Даже теперь, когда крайний индивидуализм, т. е. правило «заботиться прежде всего о себе самом», проповедуется словом и делом, – даже теперь взаимопомощь и бескорыстная отдача своих сил на служение обществу составляют такую существенную часть жизни общества и его дальнейшего развития, что без них человечество не могло бы прожить даже несколько десятков лет. К сожалению, эти мысли о сущности нравственности и ее развитии еще не нашли себе достаточного отзвука в умах современных деятелей науки. Гексли, который считался верным истолкователем Дарвина, пока занимался изложением «борьбы за существование» и ее значения в выработке новых видов, не последовал за своим великим учителем, когда Дарвин объяснил нравственные понятия человека как результат инстинкта общественности, одинаково существующего среди животных и среди людей. Вместо того чтобы дать естественнонаучное объяснение нравственности, этот некогда ярый естественник предпочел занять межеумочное положение между учениями Церкви и уроками Природы.

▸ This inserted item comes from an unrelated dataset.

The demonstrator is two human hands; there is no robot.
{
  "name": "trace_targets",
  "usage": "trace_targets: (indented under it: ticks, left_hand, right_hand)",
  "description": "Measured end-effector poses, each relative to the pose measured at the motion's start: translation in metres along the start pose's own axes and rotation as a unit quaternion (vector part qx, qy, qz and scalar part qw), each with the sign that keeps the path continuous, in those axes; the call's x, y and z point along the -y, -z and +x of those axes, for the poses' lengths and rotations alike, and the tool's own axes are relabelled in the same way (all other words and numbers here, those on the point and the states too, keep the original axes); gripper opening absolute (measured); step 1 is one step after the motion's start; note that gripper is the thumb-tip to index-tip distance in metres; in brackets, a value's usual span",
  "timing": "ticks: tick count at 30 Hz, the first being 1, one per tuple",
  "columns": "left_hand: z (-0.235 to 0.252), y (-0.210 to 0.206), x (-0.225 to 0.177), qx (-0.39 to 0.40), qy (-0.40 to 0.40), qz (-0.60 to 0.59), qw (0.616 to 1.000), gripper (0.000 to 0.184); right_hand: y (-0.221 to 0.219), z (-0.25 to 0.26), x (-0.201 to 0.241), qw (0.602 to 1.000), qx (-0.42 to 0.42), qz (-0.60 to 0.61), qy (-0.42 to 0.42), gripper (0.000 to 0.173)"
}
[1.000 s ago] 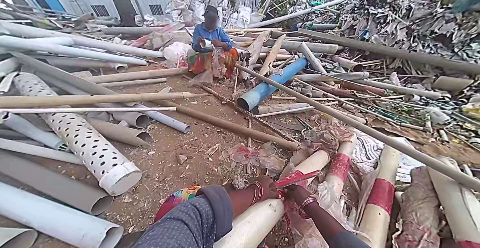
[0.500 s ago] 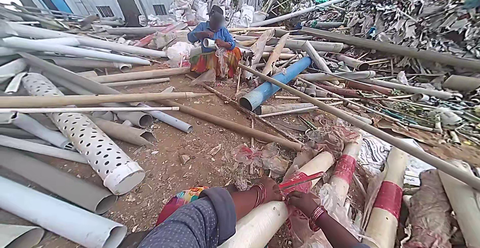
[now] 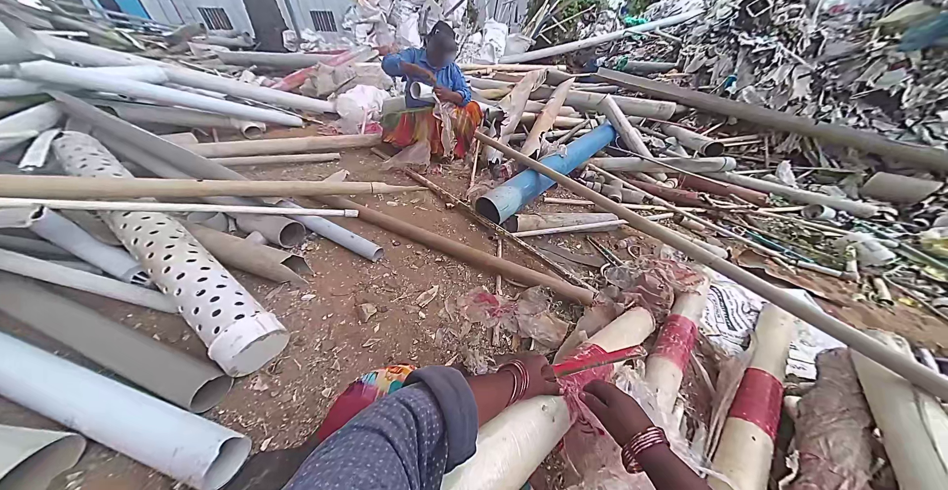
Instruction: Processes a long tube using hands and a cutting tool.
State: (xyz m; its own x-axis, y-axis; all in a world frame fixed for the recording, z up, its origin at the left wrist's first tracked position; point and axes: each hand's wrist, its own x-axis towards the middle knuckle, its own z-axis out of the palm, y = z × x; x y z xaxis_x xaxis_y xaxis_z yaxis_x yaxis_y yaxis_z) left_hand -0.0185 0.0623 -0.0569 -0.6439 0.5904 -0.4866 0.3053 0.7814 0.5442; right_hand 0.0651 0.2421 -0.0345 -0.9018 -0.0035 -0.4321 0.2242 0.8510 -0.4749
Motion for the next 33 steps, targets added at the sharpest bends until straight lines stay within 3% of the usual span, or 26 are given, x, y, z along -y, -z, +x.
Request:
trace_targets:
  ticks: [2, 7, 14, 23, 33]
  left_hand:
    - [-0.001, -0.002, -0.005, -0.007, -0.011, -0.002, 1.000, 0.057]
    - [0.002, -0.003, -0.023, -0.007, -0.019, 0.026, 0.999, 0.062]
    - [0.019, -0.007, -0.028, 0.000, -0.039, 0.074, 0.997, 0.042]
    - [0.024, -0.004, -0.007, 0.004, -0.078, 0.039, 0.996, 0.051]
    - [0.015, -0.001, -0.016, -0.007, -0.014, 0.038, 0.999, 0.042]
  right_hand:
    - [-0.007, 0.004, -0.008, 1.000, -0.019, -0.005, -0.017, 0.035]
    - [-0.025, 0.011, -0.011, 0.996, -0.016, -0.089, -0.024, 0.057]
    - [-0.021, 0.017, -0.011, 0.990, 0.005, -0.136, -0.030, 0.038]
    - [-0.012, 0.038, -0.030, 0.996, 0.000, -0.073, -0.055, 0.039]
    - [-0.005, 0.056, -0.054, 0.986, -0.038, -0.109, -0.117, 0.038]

Герберт Спенсер, посвятивший свою жизнь выработке рациональной философии, построенной на теории развития, и много лет работавший над вопросом о нравственности, точно так же не вполне пошел вслед за Дарвином в объяснении нравственного инстинкта. После запоздалого признания взаимной помощи среди животных (только в июне 1888 года в журнале «Nineteenth Century») и после признания, что у некоторых из них есть зачатки нравственного чувства (в приложении к «Основам Этики»), Спенсер тем не менее остался сторонником Гоббса, отрицавшего существование нравственного чувства у первобытных людей, «пока они не заключили общественного договора» и не подчинились неизвестно откуда взявшимся мудрым законодателям. И если Спенсер в последние годы своей жизни начал делать некоторые уступки, то все-таки для него, как и для Гексли, первобытный человек был драчливым животным, которое только медленно было приведено принуждением, законом и отчасти эгоистическими соображениями к тому, что оно приобрело наконец некоторое понятие о нравственном отношении к своим собратьям.
Но науке давно пора уже выйти из своего фаустовского кабинета, куда свет природы проникает только сквозь тусклые цветные стекла.

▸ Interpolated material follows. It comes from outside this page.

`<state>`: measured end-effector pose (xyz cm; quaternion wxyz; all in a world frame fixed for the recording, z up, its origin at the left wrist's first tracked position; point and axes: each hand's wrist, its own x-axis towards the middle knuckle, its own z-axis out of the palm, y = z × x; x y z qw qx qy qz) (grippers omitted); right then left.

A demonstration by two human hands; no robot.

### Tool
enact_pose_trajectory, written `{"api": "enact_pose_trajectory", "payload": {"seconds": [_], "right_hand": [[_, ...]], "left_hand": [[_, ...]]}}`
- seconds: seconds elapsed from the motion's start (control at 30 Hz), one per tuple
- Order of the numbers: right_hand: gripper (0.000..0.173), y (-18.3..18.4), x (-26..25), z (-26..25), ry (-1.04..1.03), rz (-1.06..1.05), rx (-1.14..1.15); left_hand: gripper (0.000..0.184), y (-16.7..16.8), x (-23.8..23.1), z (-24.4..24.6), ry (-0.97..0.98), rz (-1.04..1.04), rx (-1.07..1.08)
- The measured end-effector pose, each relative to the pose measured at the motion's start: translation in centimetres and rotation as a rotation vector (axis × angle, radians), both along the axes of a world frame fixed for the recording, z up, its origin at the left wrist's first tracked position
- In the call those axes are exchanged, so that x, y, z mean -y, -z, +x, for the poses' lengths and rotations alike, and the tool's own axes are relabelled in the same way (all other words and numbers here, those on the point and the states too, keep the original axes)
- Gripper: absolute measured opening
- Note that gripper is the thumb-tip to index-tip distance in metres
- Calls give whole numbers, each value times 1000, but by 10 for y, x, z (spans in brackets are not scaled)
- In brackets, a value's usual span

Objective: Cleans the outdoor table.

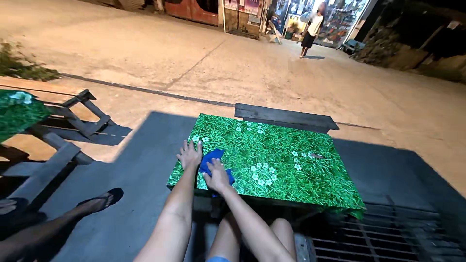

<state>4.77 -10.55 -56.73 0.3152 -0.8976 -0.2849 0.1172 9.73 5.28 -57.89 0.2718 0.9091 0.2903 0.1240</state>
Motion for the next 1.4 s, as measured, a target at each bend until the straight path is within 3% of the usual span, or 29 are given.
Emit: {"api": "enact_pose_trajectory", "payload": {"seconds": [0.07,0.13,0.27,0.33,0.4,0.53,0.63,0.73,0.87,0.93,1.03,1.2,1.33,1.4], "right_hand": [[62,-10,18,1,-67,188,-73],[57,-17,64,10,90,254,7],[62,-11,210,46,611,-45,252],[74,5,279,55,790,-196,223],[84,21,317,52,855,-284,164],[83,31,321,50,876,-305,148],[83,30,317,57,884,-273,172],[83,31,318,54,885,-236,180],[83,30,318,54,879,-237,178],[83,30,319,56,887,-248,176],[83,32,321,58,889,-267,174],[82,32,320,61,895,-281,172],[82,32,320,59,898,-270,170],[83,31,319,58,898,-274,175]], "left_hand": [[64,-4,1,-5,12,-38,38],[65,-3,-1,-7,20,-52,62],[72,8,-6,-1,15,-34,90],[74,9,-8,0,19,-24,91],[77,8,-9,1,31,-21,63],[91,-11,-1,-17,69,-82,-93],[83,-34,45,-60,223,3,-48],[91,-27,81,-85,359,-47,-180],[103,-12,71,-44,253,121,-291],[91,-1,57,-5,217,237,-246],[67,15,33,55,154,384,3],[47,-2,20,122,78,465,127],[61,-5,32,112,107,309,82],[80,3,36,90,191,277,25]]}}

Пора ученым ознакомиться с природой не из своих пыльных книжных шкафов, а в вольных равнинах и горах, при полном свете солнечного дня, как это делали в начале XIX века великие основатели научной зоологии в приволье незаселенных степей Америки и основатели истинной антропологии, живя вместе с первобытными племенами не с целью обращения их в свою веру, а с целью ознакомления с их нравами и обычаями и с их нравственным обликом.
Тогда они увидят, что нравственное вовсе не чуждо природе. Увидав, как во всем животном мире мать рискует жизнью, чтобы защищать своих детей, увидав, как сами стадные животные дружно отбиваются от хищников, как они собираются в громадные стада для перекочевок и как первобытные дикари воспринимают от животных уроки нравственного, наши ученые поняли бы, откуда происходит то, чем так кичатся наши духовные учителя, считающие себя ставленниками божества. И вместо того, чтобы повторять, что «природа безнравственна», они поняли бы, что, каковы бы ни были их понятия о добре и зле, эти понятия не что иное, как выражение того, что им дала сперва природа, а затем медленный процесс развития человечества.
Высочайший нравственный идеал, до которого поднимались наши лучшие люди, есть не что иное, как то, что мы иногда наблюдаем уже в животном мире, в первобытном дикаре и в цивилизованном обществе наших дней, когда они отдают свою жизнь для защиты своих и для счастья грядущих поколений. Выше этого никто не поднимался и не может подняться.